WLXF
- Macon, Georgia; United States;
- Broadcast area: Central Georgia
- Frequency: 105.5 MHz (HD Radio)

Programming
- Format: Contemporary Christian
- Network: K-Love

Ownership
- Owner: Educational Media Foundation

History
- First air date: June 10, 1968
- Former call signs: WDEN-FM (1968–2000); WAYS (2000–05); WIFN (2005–09); WROK-FM (2009–16);
- Former frequencies: 105.3 MHz (1968–2000)

Technical information
- Licensing authority: FCC
- Facility ID: 68679
- Class: C3
- ERP: 6,100 watts
- HAAT: 201 m (659 ft)

Links
- Public license information: Public file; LMS;
- Webcast: Listen Live
- Website: www.klove.com

= WLXF =

K-Love radio station in Macon, Georgia

WLXF (105.5 FM) is a Christian radio station licensed to serve Macon, Georgia. It broadcasts a Contemporary Christian music format.

==History==
===WDEN-FM===
The current 105.5 license began broadcasting at 105.3 MHz as WDEN-FM, Macon's second FM radio station, on June 10, 1968. It was the FM sister station to WDEN (1500 AM), a daytime-only country music outlet, and its full-time simulcast, additionally operating after local sunset. The original owners of WDEN-AM-FM were the Rowland family, doing business as Radio Macon; the Rowlands WQIK-AM-FM in Jacksonville and WQYK-AM-FM in St. Petersburg J. Marvin Elliott acquired an 81 percent ownership interest from the Rowlands in 1972 for $325,000.
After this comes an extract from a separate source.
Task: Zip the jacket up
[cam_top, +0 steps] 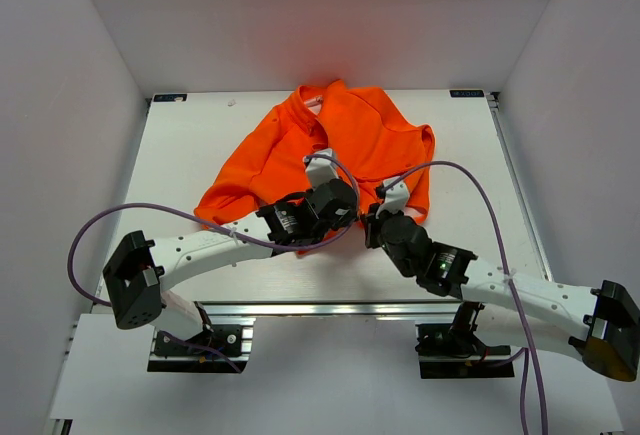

Elliott died in 1978. Two years later, his estate sold the WDEN stations to a limited partnership known as First Macon Communications Corporation, a group of Alabama investors, for $1,026,500. Eventually, the two signals were split, with WDEN-FM concentrating on current country hits with less talk, and WDEN AM specializing in more personality and a playlist including classic country. In 1982, the AM station adopted a separate set of call letters, WPTC; it returned to WDEN in 1986.

WDEN-AM-FM was sold to Magic Broadcasting, later known as U.S. Broadcasting Limited Partnership, for $6 million in 1987.

===Downgrade, frequency change and format changes===

Prior to 2000, WDEN-FM operated with 100,000 watts at 105.3 MHz. However, the station filed for a major downgrade to 6,100 watts at 105.5 MHz. The move was arranged so that a 105.5 station southwest of Atlanta, Class A WYAI-FM in Bowdon, could upgrade and move to 105.3 to serve Atlanta. On December 26, 2000, the 105.3 facility changed to the lower-power 105.5; the WDEN-FM call letters and country music format moved to 100,000-watt 99.1 MHz, which Magic had acquired in 1997 and which simulcast WDEN-FM for the entire month of December; and oldies station WAYS moved from 99.1 to 105.5.

Cumulus Media acquired the seven-station U.S. Broadcasting cluster in Macon for $35.5 million.

In 2005, WAYS moved again, this time to 1500 AM, and 105.5 FM flipped to sports talk as WIFN "ESPN 105.5 The Fan".

On September 3, 2009, WIFN began stunting with TV theme songs, with liners promoting to tune in at 1:05 PM the next day for a big announcement. At that time, WIFN moved to 1500 AM, and 105.5 flipped to mainstream rock as WROK-FM "Rock 105.5". The first song on Rock 105.5 was Know Your Enemy by Green Day.

===Sale to EMF===
In 2011, Cumulus bought Citadel Broadcasting. As a result of coming into compliance with current FCC ownership rules, Cumulus was required to place several stations, including WLXF, in a divestiture trust.

On March 4, 2016, the Educational Media Foundation acquired WROK from Cumulus’ Joule Broadcasting divestment trust for $625,000. EMF would flip WROK-FM to its K-Love network upon closing of the deal. The sale closed and the switch to the K-Love format took place on May 25, 2016. On May 31, 2016, WROK-FM changed its call letters to WLXF.

==Programming==
Until May 25, 2016, along with the previous rock format, WROK-FM remained Macon's FM home for Atlanta Braves baseball and Georgia Bulldogs football.

In October 2009, the station picked up The Regular Guys (simulcasted from sister-owned WNNX-FM in nearby Atlanta) for its morning drive slot.

The station is now a K-Love affiliate that broadcasts Contemporary Christian music.